Life had been uncertain in the years since Judgment Day; such arrangements were the rule now, more than the exception. It was an unusual family where the parents and the children all survived for long after the children were born.
Suddenly, the trench seemed to come alive like a snake, prodded by the explosive impact of a shell hurled from the sixty-five-ton tank. The Rising Army seemed to have only about forty of its soldiers in this force, those manning the tank, the mortars, and the gunship, plus a couple of truck drivers and some infantry grunts. But Angelo's soldiers had no mechanized weapons platforms more powerful than Humvees —no tanks, no airborne gunships. Anything like that had long been moved north to take the fight to Skynet. If they could just take out that tank, or the circling chopper, perhaps it would break the Rising Army's spirit. Perhaps. If they failed, they would be crushed.
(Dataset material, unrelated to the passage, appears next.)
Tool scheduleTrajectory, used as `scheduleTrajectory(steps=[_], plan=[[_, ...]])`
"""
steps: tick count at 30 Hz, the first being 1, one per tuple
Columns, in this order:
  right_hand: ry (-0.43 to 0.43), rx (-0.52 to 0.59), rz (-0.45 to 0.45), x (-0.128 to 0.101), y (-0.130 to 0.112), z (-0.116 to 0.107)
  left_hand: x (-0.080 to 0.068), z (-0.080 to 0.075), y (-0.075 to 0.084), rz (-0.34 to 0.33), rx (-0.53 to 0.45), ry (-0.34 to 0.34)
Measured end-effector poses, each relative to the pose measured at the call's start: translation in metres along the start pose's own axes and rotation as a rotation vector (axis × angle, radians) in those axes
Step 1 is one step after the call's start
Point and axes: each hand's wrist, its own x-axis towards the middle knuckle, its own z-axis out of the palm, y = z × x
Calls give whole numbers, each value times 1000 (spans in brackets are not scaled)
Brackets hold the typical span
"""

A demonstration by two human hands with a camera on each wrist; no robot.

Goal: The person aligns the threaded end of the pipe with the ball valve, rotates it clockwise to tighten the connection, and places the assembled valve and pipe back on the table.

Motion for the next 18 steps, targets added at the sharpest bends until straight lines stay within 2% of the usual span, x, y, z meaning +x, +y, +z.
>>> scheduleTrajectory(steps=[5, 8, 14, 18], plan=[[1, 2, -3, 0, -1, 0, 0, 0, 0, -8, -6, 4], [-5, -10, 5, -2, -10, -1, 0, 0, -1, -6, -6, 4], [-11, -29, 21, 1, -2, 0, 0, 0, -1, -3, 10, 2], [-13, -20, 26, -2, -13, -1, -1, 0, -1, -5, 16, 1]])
As Angelo thought about that, Curtis shouted to get his attention, and pointed at a distant speck in the increasingly dark sky. It grew larger, beginning to take on a definite shape. "You know what that is?" he said. Angelo raised a pair of field binoculars that he wore around his neck, focusing them quickly to check out the worst. It was a second helicopter gunship. Friend or foe? It came straight toward them.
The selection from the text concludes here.